Output the data below exactly as it is, dropping the pictures from your copy.

Content starts

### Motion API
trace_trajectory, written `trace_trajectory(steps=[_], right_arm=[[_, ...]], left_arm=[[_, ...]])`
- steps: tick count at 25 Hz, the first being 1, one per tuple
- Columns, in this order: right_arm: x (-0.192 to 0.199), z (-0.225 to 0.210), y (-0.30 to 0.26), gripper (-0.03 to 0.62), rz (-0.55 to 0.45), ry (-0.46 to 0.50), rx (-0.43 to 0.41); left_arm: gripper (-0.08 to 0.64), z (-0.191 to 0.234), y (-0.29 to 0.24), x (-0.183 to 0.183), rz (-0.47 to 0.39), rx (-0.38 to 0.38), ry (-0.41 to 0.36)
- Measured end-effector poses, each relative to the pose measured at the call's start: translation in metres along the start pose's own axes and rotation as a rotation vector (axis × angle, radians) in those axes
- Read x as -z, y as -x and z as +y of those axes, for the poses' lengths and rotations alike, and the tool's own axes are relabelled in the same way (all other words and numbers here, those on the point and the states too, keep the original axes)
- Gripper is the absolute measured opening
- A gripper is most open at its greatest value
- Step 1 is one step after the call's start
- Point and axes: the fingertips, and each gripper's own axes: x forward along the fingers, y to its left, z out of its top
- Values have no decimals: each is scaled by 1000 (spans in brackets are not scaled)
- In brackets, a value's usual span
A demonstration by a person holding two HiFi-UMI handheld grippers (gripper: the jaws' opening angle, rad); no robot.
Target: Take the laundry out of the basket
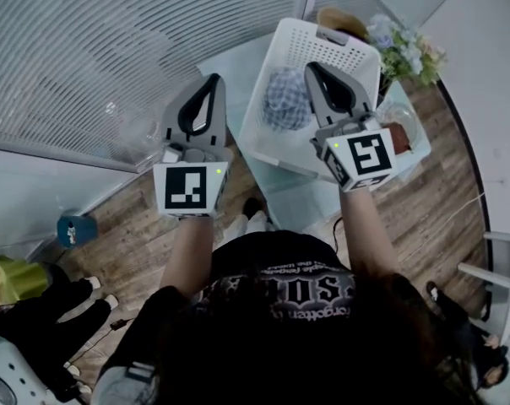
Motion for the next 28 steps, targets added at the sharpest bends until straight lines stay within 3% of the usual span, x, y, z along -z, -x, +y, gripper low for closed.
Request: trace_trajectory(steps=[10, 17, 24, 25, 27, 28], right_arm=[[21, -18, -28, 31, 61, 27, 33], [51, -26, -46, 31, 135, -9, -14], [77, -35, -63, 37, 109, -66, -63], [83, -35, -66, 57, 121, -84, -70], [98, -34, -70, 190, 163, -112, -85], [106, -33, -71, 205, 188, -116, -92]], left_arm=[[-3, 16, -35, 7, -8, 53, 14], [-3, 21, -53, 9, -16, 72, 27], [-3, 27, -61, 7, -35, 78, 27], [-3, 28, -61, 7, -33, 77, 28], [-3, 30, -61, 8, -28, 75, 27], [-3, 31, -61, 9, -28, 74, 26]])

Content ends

RESPONSE AREA:
### Motion API
trace_trajectory, written `trace_trajectory(steps=[_], right_arm=[[_, ...]], left_arm=[[_, ...]])`
- steps: tick count at 25 Hz, the first being 1, one per tuple
- Columns, in this order: right_arm: x (-0.192 to 0.199), z (-0.225 to 0.210), y (-0.30 to 0.26), gripper (-0.03 to 0.62), rz (-0.55 to 0.45), ry (-0.46 to 0.50), rx (-0.43 to 0.41); left_arm: gripper (-0.08 to 0.64), z (-0.191 to 0.234), y (-0.29 to 0.24), x (-0.183 to 0.183), rz (-0.47 to 0.39), rx (-0.38 to 0.38), ry (-0.41 to 0.36)
- Measured end-effector poses, each relative to the pose measured at the call's start: translation in metres along the start pose's own axes and rotation as a rotation vector (axis × angle, radians) in those axes
- Read x as -z, y as -x and z as +y of those axes, for the poses' lengths and rotations alike, and the tool's own axes are relabelled in the same way (all other words and numbers here, those on the point and the states too, keep the original axes)
- Gripper is the absolute measured opening
- A gripper is most open at its greatest value
- Step 1 is one step after the call's start
- Point and axes: the fingertips, and each gripper's own axes: x forward along the fingers, y to its left, z out of its top
- Values have no decimals: each is scaled by 1000 (spans in brackets are not scaled)
- In brackets, a value's usual span
A demonstration by a person holding two HiFi-UMI handheld grippers (gripper: the jaws' opening angle, rad); no robot.
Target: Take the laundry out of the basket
Motion for the next 28 steps, targets added at the sharpest bends until straight lines stay within 3% of the usual span, x, y, z along -z, -x, +y, gripper low for closed.
Request: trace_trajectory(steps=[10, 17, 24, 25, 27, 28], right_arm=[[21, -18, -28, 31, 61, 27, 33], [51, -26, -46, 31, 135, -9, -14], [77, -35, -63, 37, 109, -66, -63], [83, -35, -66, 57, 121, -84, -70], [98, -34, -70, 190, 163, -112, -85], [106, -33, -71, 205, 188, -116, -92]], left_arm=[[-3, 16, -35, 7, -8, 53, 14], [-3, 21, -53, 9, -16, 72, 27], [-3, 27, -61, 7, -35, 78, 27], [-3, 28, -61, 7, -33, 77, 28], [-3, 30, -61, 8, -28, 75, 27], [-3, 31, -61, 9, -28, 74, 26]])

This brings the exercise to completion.